Pendant longtemps, le médicament de rue a été toléré comme un « mal nécessaire ». Mais depuis 2016, le régime du Président Patrice Talon a brisé ce contrat social mortel. En exposant l’ampleur du trafic, l’État ne se contente plus de réprimer : il met la population face à ses responsabilités.
Par la voix du Conseil de surveillance du sous-secteur pharmaceutique (Cs-Ssp), le gouvernement a dressé le bilan de ses missions de l’année dernière en ce début d’année 2026. Au-delà des chiffres, c’est une véritable opération de vérité publique qui s’opère sous nos yeux. Il convient de saluer ici le mérite d’un exécutif qui a su révéler aux Béninois la face cachée d’un iceberg qui, pendant des décennies, a menacé la santé des populations dans une indifférence presque totale. En effet, pendant longtemps, le médicament de rue a été toléré comme un mal nécessaire ou une solution de proximité pour les plus démunis. Mais sous l’impulsion déterminée du Président Patrice Talon, ce contrat social mortel a été brisé par une volonté politique rare en exposant l’ampleur du trafic.
Plus de 250 tonnes de produits saisies en 2025
L’un des piliers de cette lutte exemplaire est de déconstruire définitivement le mythe du médicament moins cher, une illusion que le volume massif des saisies vient confirmer. Plus de 250 tonnes de produits saisies en 2025. L’analyse des autorités est implacable puisque le bas prix payé sur un étal de marché n’est qu’une illusion financière dévastatrice. La face cachée de cette économie de façade se traduit par des coûts indirects exorbitants que les familles découvrent souvent trop tard. On parle ici de frais de dialyse pour insuffisance rénale, de traitements d’urgence pour intoxications graves ou, dans les cas les plus tragiques, de deuils prématurés. En assainissant donc le secteur avec une main de fer, le gouvernement garantit l’efficacité du traitement et protège le portefeuille des ménages sur le long terme. Le médicament licite doit désormais être perçu comme un investissement pour la vie, tandis que le faux reste une dépense à fonds perdu qui mène irrémédiablement au cimetière.

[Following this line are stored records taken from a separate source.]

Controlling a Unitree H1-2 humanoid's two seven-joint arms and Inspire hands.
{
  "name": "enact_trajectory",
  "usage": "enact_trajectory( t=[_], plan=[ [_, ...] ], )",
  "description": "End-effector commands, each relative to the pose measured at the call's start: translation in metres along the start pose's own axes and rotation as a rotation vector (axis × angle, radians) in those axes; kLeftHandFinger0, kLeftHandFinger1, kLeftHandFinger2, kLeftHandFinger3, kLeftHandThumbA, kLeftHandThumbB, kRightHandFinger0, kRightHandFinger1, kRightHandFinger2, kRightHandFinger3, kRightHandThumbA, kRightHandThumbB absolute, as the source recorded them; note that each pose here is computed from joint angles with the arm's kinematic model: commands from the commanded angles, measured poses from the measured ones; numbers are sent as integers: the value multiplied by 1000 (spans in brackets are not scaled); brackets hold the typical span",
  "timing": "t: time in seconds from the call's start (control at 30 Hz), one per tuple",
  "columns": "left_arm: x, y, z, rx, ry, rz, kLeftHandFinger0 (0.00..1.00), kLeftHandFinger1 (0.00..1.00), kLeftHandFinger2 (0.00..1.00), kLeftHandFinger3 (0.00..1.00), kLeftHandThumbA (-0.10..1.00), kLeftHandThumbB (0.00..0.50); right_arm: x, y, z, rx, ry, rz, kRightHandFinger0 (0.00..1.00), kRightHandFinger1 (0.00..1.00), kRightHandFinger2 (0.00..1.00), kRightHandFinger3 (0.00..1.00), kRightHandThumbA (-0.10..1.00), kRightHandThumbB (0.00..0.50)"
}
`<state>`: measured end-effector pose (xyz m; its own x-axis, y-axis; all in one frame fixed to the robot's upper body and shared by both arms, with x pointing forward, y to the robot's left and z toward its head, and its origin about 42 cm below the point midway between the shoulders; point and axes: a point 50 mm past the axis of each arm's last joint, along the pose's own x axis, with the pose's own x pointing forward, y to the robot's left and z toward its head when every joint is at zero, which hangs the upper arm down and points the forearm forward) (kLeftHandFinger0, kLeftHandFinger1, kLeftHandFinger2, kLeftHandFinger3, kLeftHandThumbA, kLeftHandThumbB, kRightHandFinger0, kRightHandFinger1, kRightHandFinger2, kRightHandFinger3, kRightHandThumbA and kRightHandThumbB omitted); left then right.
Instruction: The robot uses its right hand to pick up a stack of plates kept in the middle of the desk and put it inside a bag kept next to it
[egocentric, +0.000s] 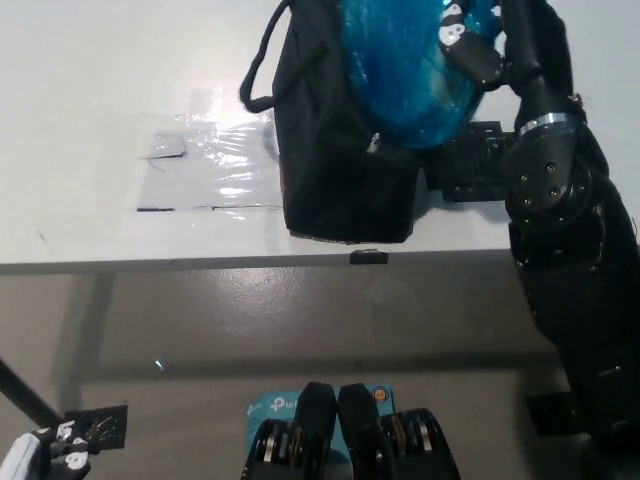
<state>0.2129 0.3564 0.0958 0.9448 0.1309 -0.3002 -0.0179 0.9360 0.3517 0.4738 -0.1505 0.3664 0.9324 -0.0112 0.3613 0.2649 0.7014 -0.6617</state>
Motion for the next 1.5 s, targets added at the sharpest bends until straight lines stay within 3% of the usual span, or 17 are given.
enact_trajectory(
  t=[0.0,0.07,0.23,0.47,0.5,0.57,0.7,0.8,0.83,0.93,0.97,1.0,1.13,1.17,1.2,1.4,1.47],
  plan=[
    [-9,3,5,31,-51,-14,622,684,795,816,79,20,13,-23,23,-106,-117,-157,0,0,102,305,-100,118],
    [-8,3,5,23,-47,-14,622,679,784,807,47,15,17,-23,25,-142,-107,-145,0,0,124,167,-100,29],
    [-9,2,4,40,-45,-22,632,694,790,804,48,7,23,-19,37,-179,-125,-109,0,0,219,9,-100,0],
    [-7,-1,3,24,-44,-33,615,688,770,786,22,11,37,-1,96,-234,-207,-9,0,72,361,9,-100,111],
    [-7,-1,3,31,-45,-31,614,687,770,786,22,13,38,1,104,-260,-226,-8,92,75,336,10,-100,134],
    [-6,-3,3,30,-40,-33,625,694,791,808,17,4,42,6,116,-285,-244,-5,1,12,286,97,-100,123],
    [-7,-4,1,24,-42,-33,637,694,799,827,-2,0,52,17,128,-318,-222,41,0,0,288,368,-100,266],
    [-7,-4,0,26,-26,-27,639,695,777,815,2,0,60,24,125,-381,-180,93,0,14,312,448,-100,249],
    [-7,-5,0,15,-30,-37,639,697,777,815,-1,0,65,29,118,-426,-131,153,0,30,338,551,-100,165],
    [-7,-5,0,15,-30,-37,640,700,778,816,-6,0,66,29,118,-431,-123,155,0,0,271,374,-100,87],
    [-7,-5,-2,7,-27,-38,639,701,788,819,-7,1,67,42,87,-497,-22,214,6,58,333,613,-93,104],
    [-7,-5,-2,7,-27,-38,640,704,800,827,-21,0,66,44,83,-502,-7,217,0,25,293,523,-92,63],
    [-7,-5,-2,14,-28,-38,634,701,799,828,-25,0,65,46,77,-532,23,227,0,0,271,609,-100,35],
    [-9,-6,-4,17,-33,-33,610,675,761,802,-28,3,62,55,53,-580,96,296,0,3,276,785,-30,24],
    [-9,-6,-4,17,-33,-33,608,674,759,802,-28,3,61,57,47,-590,110,303,0,0,207,794,-20,21],
    [-8,-6,-4,24,-31,-41,590,669,773,794,-88,0,60,61,34,-623,155,326,0,12,198,648,88,0],
    [-8,-6,-4,34,-32,-41,590,665,768,802,-100,0,58,63,30,-631,173,340,0,55,228,475,97,0]
  ],
)
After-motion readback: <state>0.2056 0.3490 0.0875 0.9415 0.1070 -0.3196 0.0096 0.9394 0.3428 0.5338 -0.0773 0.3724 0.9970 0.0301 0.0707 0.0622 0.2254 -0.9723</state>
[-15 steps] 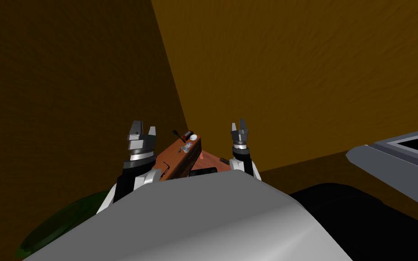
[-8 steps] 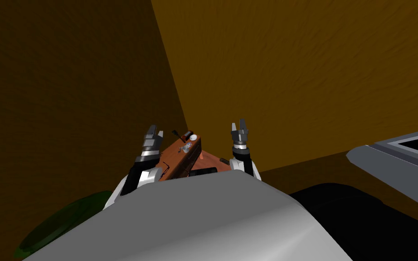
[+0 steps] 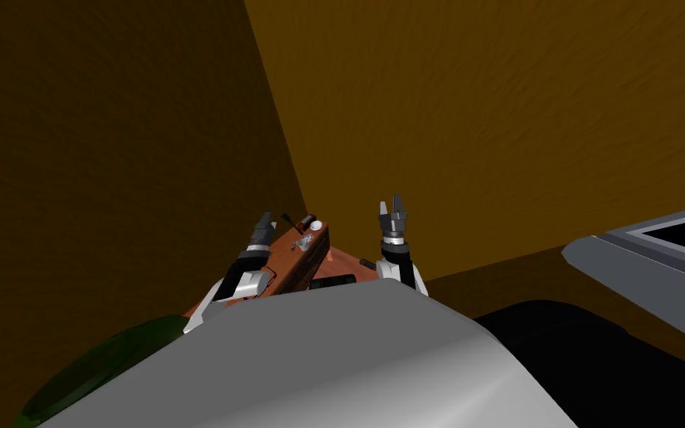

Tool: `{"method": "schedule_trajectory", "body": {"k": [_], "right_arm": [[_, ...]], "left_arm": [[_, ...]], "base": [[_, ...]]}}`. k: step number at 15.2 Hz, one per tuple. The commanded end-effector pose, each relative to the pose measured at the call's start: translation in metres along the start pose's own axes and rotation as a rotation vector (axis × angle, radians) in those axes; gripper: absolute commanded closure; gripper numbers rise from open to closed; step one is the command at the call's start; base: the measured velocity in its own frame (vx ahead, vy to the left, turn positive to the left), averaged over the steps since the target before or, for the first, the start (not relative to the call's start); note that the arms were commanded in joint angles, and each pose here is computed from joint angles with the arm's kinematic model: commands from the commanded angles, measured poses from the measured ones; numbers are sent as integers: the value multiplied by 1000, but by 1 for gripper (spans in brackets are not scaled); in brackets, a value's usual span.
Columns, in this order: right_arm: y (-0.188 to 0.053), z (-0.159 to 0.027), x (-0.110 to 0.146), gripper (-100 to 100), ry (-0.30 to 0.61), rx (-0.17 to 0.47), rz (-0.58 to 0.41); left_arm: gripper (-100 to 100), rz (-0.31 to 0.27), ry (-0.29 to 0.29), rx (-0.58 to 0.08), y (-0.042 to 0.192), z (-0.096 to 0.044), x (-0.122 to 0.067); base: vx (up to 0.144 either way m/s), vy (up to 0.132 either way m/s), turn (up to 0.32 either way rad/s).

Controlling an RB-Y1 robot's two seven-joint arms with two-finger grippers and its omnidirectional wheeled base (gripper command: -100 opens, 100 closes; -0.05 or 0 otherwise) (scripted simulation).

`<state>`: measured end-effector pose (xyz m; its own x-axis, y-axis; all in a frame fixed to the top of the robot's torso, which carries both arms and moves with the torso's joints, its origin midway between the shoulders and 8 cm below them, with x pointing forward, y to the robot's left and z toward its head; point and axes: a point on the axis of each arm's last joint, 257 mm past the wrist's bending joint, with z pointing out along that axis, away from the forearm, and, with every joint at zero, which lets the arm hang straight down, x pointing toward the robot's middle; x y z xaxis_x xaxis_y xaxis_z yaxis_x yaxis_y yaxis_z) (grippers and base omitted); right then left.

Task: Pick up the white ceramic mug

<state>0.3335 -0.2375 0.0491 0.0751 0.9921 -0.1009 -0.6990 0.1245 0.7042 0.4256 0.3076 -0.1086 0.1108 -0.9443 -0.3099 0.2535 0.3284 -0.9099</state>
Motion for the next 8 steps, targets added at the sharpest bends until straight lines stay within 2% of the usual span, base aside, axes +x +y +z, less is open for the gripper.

La sensibilisation, indispensable complément des saisies records
Le gouvernement a eu le mérite historique de montrer que le vendeur du quartier n’est que le dernier maillon de réseaux criminels internationaux aux ramifications complexes. En exposant ces mécanismes sombres, le pouvoir public transforme l’ignorance collective en une vigilance nécessaire. Cependant, la répression seule, aussi efficace soit-elle, ne pourra suffire à éradiquer totalement ce fléau si elle n’est pas relayée par une offensive dans la sensibilisation.
Le succès des années à venir dépendra de la capacité de l’État à désarmer psychologiquement l’acheteur final. Il faut désormais passer de la simple peur du gendarme à une conscience profonde et intime du danger encouru à chaque pilule avalée hors circuit. La sensibilisation doit devenir le fer de lance de cette seconde phase de la réforme. Elle doit marteler qu’une molécule exposée au soleil ou mal conservée perd ses propriétés curatives pour devenir un poison, même si l’emballage semble authentique. Chaque Béninois doit devenir le premier inspecteur de sa propre santé en refusant systématiquement de s’approvisionner hors des pharmacies autorisées.
En effet, en révélant avec courage la face cachée de l’iceberg, le Président Patrice Talon a imposé une vérité nécessaire pour la survie de la Nation béninoise. Mais pour que cet iceberg fonde définitivement, le bâton de la loi doit impérativement être soutenu par le flambeau d’une sensibilisation permanente et de proximité. La lutte contre les faux médicaments n’est plus une simple opération de police, c’est l’acte de naissance d’un nouveau contrat de confiance où chaque citoyen, éclairé par l’action gouvernementale, choisit la sécurité de la science plutôt que le miroir aux alouettes de la rue. L’éducation au risque doit entrer dans les foyers, les églises, les mosquées et les écoles. Comme l’indique le Cs-Ssp, le combat sera gagné quand le client refusera de lui-même de s’approvisionner hors des pharmacies. En réalité, une boîte de faux antipaludéens à 500 F Cfa peut conduire à une hospitalisation de 500 000 F Cfa.